The lines from the top of the listing through the one containing "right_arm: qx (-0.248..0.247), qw" are to be retyped exactly, with no other lines.

Data below —
□ □ □ □ □ □ □

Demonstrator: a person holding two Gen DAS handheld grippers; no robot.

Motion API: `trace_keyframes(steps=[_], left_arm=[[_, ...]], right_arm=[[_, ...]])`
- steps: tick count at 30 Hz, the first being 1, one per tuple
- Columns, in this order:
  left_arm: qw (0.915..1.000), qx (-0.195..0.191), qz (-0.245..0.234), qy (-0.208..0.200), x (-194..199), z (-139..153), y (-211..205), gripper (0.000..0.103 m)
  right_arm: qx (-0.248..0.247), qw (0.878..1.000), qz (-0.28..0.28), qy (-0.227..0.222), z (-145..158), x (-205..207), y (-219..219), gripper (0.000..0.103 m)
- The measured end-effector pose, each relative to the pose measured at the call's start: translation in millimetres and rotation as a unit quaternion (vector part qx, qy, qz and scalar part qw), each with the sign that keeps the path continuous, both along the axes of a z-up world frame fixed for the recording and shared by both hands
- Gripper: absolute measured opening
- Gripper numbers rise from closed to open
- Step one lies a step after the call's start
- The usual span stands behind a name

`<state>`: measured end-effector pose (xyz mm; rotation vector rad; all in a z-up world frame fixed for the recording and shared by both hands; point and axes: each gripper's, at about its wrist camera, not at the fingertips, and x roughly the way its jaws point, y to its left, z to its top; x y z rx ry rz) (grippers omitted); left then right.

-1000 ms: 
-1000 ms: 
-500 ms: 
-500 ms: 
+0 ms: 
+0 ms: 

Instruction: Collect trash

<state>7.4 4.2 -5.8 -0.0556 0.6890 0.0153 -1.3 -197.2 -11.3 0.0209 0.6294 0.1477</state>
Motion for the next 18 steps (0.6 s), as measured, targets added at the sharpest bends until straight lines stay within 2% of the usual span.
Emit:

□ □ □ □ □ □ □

Answer box —
Demonstrator: a person holding two Gen DAS handheld grippers; no robot.

Motion API: `trace_keyframes(steps=[_], left_arm=[[_, ...]], right_arm=[[_, ...]])`
- steps: tick count at 30 Hz, the first being 1, one per tuple
- Columns, in this order:
  left_arm: qw (0.915..1.000), qx (-0.195..0.191), qz (-0.245..0.234), qy (-0.208..0.200), x (-194..199), z (-139..153), y (-211..205), gripper (0.000..0.103 m)
  right_arm: qx (-0.248..0.247), qw (0.878..1.000), qz (-0.28..0.28), qy (-0.227..0.222), z (-145..158), x (-205..207), y (-219..219), gripper (0.000..0.103 m)

The response to this exercise is finished.